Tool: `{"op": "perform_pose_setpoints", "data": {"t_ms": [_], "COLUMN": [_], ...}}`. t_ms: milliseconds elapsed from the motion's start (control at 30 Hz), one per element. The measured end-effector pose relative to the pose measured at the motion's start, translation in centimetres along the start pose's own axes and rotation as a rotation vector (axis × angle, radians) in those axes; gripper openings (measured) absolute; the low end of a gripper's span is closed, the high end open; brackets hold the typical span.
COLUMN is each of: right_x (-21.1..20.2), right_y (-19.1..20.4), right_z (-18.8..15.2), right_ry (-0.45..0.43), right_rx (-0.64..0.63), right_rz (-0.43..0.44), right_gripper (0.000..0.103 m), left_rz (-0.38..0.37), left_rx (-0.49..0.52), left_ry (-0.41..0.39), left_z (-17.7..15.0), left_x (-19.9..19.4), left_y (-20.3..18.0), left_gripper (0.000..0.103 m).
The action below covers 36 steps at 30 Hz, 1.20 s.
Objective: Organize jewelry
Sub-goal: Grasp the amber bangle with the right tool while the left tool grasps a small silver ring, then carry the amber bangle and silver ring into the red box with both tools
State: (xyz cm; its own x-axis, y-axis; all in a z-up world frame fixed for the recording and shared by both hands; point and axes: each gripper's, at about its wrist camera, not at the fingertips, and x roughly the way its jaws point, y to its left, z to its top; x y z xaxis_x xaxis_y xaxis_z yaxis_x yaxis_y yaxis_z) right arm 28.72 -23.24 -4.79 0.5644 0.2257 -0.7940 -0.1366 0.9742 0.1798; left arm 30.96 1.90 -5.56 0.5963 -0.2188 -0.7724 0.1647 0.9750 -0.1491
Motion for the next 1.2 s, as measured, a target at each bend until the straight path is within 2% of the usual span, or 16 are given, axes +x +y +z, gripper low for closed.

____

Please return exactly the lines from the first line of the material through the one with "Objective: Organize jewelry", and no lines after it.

§ **Exercise result**:
Tool: `{"op": "perform_pose_setpoints", "data": {"t_ms": [_], "COLUMN": [_], ...}}`. t_ms: milliseconds elapsed from the motion's start (control at 30 Hz), one per element. The measured end-effector pose relative to the pose measured at the motion's start, translation in centimetres along the start pose's own axes and rotation as a rotation vector (axis × angle, radians) in those axes; gripper openings (measured) absolute; the low end of a gripper's span is closed, the high end open; brackets hold the typical span.
COLUMN is each of: right_x (-21.1..20.2), right_y (-19.1..20.4), right_z (-18.8..15.2), right_ry (-0.45..0.43), right_rx (-0.64..0.63), right_rz (-0.43..0.44), right_gripper (0.000..0.103 m), left_rz (-0.38..0.37), left_rx (-0.49..0.52), left_ry (-0.41..0.39), left_z (-17.7..15.0), left_x (-19.9..19.4), left_y (-20.3..18.0), left_gripper (0.000..0.103 m).
The action below covers 36 steps at 30 Hz, 1.20 s.
Objective: Organize jewelry

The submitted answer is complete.